A regulamentação atual não permite a uma empresa transacionar o uso do espectro. "Isso pode gerar uma ineficiência locativa do espectro, e devemos primar pela sua locação e eficiência, diz o presidente da Anatel.

Como aplicação prática da flexibilização do uso do espectro, Morais cita uma mina da companhia Vale com maquinário totalmente automatizado num polígono bem definido. Hoje, uma empresa de telecomunicações não pode ceder à Vale nesse polígono seu direito de uso de radiofrequência em caráter primário para que os tratores sejam operados remotamente. Se o PL for aprovado, esse mercado secundário será viabilizado.

"É fundamental ter esse mercado secundário", diz o presidente da Anatel. "As teles possuem licenças e vão poder negociar o uso da frequência. Isso não é permitido no Brasil mas funciona em outros países."

Na prática, uma empresa que tem o direito de explorar blocos de frequência de 10+10 megahertz, na faixa de 700 MHz (para 4G), em caráter nacional, terá flexibilidade para exploração desse espectro. Uma operadora de grande porte poderá vender seu direito para uma empresa menor local. "Isso gera mais negócios, permite que o mercado promova arranjos eficientes para locação de espectro. É uma questão importante para 5G", diz Morais, referindo-se à próxima geração de serviços móveis.

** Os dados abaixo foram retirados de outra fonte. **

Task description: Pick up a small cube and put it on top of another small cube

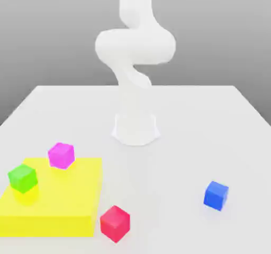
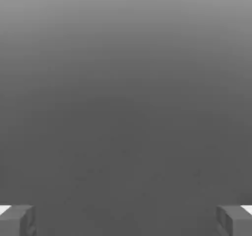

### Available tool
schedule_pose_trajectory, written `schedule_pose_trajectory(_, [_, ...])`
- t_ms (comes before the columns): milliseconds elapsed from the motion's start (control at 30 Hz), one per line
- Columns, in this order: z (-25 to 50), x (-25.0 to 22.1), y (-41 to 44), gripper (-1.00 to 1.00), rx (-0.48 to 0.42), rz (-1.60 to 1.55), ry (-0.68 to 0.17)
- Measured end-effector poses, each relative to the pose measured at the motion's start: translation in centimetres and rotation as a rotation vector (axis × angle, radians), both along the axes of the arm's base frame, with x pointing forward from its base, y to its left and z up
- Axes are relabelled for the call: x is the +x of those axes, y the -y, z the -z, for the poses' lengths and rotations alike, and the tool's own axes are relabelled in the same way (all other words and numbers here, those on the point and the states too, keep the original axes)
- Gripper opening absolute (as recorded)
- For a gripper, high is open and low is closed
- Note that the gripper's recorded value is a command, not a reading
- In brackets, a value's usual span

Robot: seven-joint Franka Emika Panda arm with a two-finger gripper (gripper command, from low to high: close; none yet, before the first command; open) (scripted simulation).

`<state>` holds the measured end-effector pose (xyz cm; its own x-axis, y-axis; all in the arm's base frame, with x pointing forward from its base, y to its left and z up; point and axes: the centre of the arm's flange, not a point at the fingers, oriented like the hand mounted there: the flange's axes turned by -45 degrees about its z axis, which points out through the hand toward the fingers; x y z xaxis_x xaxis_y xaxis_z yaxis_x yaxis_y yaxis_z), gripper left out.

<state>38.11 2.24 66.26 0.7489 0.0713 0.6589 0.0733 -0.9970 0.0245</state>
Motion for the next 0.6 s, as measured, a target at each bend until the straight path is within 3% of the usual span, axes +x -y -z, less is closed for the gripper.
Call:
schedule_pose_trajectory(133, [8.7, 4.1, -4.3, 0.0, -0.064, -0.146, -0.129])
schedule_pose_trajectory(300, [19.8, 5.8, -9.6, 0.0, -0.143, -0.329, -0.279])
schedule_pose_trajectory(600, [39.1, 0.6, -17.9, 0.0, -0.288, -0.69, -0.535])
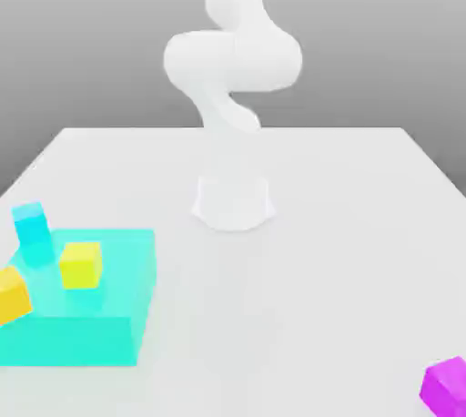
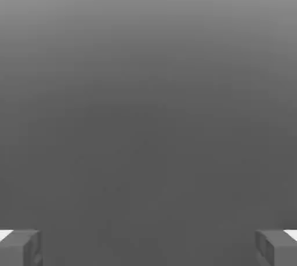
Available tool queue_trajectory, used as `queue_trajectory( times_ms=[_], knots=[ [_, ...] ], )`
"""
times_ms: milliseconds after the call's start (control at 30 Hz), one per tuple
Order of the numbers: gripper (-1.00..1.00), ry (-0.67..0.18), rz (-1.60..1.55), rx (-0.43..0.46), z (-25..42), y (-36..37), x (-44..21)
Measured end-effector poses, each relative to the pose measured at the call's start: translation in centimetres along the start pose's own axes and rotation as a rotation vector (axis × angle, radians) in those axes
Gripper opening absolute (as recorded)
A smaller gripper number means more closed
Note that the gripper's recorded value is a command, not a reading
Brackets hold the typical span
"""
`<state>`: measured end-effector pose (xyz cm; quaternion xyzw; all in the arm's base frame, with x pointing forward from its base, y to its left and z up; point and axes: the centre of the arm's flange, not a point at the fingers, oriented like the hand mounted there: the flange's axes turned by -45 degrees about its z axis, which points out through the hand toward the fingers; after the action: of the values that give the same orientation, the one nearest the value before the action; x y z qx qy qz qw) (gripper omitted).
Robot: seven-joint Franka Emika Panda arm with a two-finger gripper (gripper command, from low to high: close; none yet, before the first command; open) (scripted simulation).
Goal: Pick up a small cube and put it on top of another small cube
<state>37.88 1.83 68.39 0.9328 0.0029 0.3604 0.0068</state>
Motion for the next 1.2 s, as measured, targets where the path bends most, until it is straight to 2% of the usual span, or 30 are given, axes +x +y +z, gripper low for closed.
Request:
queue_trajectory(
  times_ms=[233, 500, 1000, 1133, 1167, 1200],
  knots=[
    [0.00, -0.172, -0.080, -0.012, 11.9, -5.8, -0.4],
    [0.00, -0.357, -0.177, 0.007, 24.4, -12.8, -4.9],
    [0.00, -0.696, -0.335, 0.134, 41.3, -26.0, -23.0],
    [0.00, -0.724, -0.342, 0.149, 45.4, -27.1, -27.7],
    [-1.00, -0.725, -0.343, 0.149, 46.4, -27.2, -28.7],
    [-1.00, -0.725, -0.343, 0.149, 46.4, -27.2, -28.7]
  ],
)
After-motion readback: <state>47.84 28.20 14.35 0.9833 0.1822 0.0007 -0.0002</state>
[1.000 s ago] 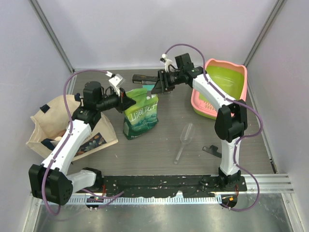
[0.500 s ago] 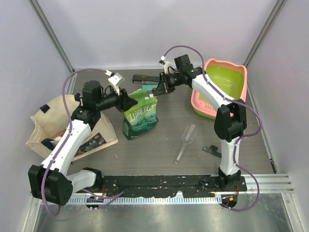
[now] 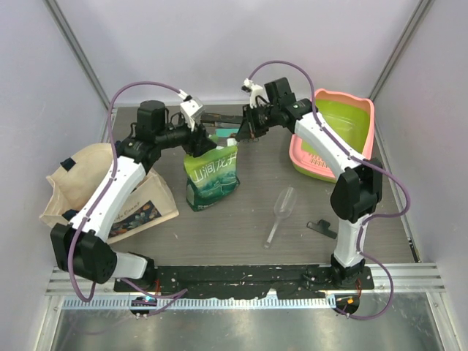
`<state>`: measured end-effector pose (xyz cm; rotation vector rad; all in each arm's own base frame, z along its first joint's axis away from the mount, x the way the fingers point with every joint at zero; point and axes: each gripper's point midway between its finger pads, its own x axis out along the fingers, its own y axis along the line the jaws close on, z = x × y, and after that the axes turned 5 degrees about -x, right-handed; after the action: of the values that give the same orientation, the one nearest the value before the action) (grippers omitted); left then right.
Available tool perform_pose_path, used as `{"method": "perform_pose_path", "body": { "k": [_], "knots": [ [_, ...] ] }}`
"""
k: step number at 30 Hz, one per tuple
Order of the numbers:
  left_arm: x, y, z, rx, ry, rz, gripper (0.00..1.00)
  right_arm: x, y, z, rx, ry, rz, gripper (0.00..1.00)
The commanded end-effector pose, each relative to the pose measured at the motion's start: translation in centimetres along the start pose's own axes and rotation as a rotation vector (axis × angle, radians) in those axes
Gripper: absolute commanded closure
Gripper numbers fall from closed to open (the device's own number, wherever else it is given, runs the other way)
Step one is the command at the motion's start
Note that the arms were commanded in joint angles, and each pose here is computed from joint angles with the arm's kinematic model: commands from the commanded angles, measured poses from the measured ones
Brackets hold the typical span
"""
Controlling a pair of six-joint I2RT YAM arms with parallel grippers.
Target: Fill the litter box with clean litter
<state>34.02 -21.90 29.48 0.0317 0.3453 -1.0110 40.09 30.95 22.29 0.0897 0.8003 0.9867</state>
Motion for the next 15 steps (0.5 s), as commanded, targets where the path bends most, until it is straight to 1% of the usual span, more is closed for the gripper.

Todas as gerações de celular lidam com o melhor uso do espectro, afirma João Moura, diretor-executivo da Associação Brasileira das Prestadoras de Serviços de Telecomunicações Competitivas (TelComp). A entidade atende principalmente operadoras e prestadoras de serviços especializadas, regionais ou de menor porte, além de grandes companhias. Para ele, o compartilhamento no mercado secundário vai ganhar novo peso no ambiente de 5G.